Una coscienza matura non fa il bene perché lo dice il papa, eseguendo quello che dice il papa, all'insegna della morale eteronoma; la coscienza matura fa il bene autonomamente, lo fa perché sente che è suo dovere farlo, senza temere, quando è il caso, di andare persino contro quello che dice il papa (come quei cattolici che nell'Ottocento si battevano per la libertà religiosa, condannata aspramente dai papi del tempo). Mi chiedo però di che cosa sia segno questo senso del dovere rispetto al bene che la coscienza avverte dentro di sé, mi chiedo che cosa dica dell'uomo. E rispondo dicendo che esso è l'attestazione di una dimensione più profonda
dell'essere, la quale, se risulta così affascinante e normativa per la coscienza retta, è perché ne costituisce l'origine da cui viene e il fine verso cui tende, ovvero quel "principium universitatis" che Tommaso d'Aquino in Summa contra gentiles I,1 dice essere il nome filosofico di Dio. (...)

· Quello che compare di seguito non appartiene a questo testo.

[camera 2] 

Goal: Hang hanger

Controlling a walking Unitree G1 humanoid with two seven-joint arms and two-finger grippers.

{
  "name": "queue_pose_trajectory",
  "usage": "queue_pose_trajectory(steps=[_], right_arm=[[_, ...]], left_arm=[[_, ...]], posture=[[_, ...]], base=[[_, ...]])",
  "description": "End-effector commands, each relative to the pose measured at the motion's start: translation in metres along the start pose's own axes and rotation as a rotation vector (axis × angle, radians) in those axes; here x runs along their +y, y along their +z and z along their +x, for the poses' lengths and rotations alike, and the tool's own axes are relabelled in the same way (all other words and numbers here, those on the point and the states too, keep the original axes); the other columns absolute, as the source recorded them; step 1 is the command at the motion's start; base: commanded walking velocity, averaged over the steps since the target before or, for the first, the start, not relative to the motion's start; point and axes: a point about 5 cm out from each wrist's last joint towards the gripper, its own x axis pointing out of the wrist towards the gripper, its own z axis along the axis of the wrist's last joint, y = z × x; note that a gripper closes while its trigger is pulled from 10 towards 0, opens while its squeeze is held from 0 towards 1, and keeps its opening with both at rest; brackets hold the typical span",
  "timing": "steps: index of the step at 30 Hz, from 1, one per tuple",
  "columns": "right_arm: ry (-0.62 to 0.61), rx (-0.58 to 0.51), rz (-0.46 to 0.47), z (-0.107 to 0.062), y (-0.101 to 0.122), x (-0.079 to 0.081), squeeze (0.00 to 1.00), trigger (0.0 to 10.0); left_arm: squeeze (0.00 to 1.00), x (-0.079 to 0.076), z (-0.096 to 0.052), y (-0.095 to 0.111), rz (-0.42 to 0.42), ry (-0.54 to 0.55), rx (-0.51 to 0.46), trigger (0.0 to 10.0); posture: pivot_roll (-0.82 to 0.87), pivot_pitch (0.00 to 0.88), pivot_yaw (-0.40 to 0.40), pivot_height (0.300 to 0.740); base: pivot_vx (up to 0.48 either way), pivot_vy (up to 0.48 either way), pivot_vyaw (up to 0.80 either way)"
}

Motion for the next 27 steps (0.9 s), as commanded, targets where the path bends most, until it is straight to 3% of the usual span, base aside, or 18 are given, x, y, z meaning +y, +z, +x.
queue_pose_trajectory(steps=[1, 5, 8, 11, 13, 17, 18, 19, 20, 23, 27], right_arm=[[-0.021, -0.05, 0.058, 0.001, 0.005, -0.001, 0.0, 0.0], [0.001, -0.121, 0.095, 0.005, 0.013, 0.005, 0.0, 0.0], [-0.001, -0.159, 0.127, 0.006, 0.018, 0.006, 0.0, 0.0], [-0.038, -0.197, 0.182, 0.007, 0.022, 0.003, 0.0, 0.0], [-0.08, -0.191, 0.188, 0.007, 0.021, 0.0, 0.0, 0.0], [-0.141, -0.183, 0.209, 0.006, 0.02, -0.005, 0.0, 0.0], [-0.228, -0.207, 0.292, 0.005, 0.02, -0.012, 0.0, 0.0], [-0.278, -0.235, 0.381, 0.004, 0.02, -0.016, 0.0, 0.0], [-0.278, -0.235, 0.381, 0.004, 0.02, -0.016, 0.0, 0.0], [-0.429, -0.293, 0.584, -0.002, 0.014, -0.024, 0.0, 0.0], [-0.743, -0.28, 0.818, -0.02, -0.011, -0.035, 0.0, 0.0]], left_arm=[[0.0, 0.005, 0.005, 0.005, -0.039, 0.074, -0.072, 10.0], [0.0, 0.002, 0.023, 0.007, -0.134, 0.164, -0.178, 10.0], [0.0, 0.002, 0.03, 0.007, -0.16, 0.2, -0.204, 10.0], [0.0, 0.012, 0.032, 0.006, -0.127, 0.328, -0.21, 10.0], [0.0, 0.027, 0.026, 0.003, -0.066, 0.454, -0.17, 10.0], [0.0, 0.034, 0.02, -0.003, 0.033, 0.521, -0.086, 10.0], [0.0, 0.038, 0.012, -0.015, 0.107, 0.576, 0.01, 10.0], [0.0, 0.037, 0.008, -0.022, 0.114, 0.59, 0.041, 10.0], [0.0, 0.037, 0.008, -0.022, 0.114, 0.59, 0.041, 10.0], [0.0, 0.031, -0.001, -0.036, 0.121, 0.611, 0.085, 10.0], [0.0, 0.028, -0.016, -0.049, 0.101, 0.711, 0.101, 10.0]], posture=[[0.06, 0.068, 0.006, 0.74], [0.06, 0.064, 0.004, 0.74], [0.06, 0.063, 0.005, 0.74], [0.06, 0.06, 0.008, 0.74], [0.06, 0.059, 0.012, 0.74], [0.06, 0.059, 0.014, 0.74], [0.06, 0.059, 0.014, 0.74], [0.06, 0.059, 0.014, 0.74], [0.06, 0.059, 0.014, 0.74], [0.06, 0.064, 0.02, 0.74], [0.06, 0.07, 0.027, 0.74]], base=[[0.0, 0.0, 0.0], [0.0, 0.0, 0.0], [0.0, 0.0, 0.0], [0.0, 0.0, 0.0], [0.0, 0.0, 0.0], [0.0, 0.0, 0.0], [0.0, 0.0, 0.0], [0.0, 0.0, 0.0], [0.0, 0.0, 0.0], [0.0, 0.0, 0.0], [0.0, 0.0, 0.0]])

Questo mio legare Dio all'oggettività del bene e della giustizia, ben lungi dall'escluderlo come mi si accusa, riproduce la medesima prospettiva di Gesù: "In quel giorno molti mi diranno: «Signore, non abbiamo forse profetato nel tuo nome?». Ma io dichiarerò loro: «Non vi ho mai conosciuti. Allontanatevi da me, voi che operate l'iniquità»" (Matteo 7,22-23). È solo la concretezza della giustizia quale forma stabile della nostra più intima energia vitale a condurre in quella dimensione eterna dell'essere che chiamiamo Dio, mentre non serve a nulla riempirsi la bocca delle più devote professioni di fede se, dentro, si è iniqui ("non vi ho mai conosciuti").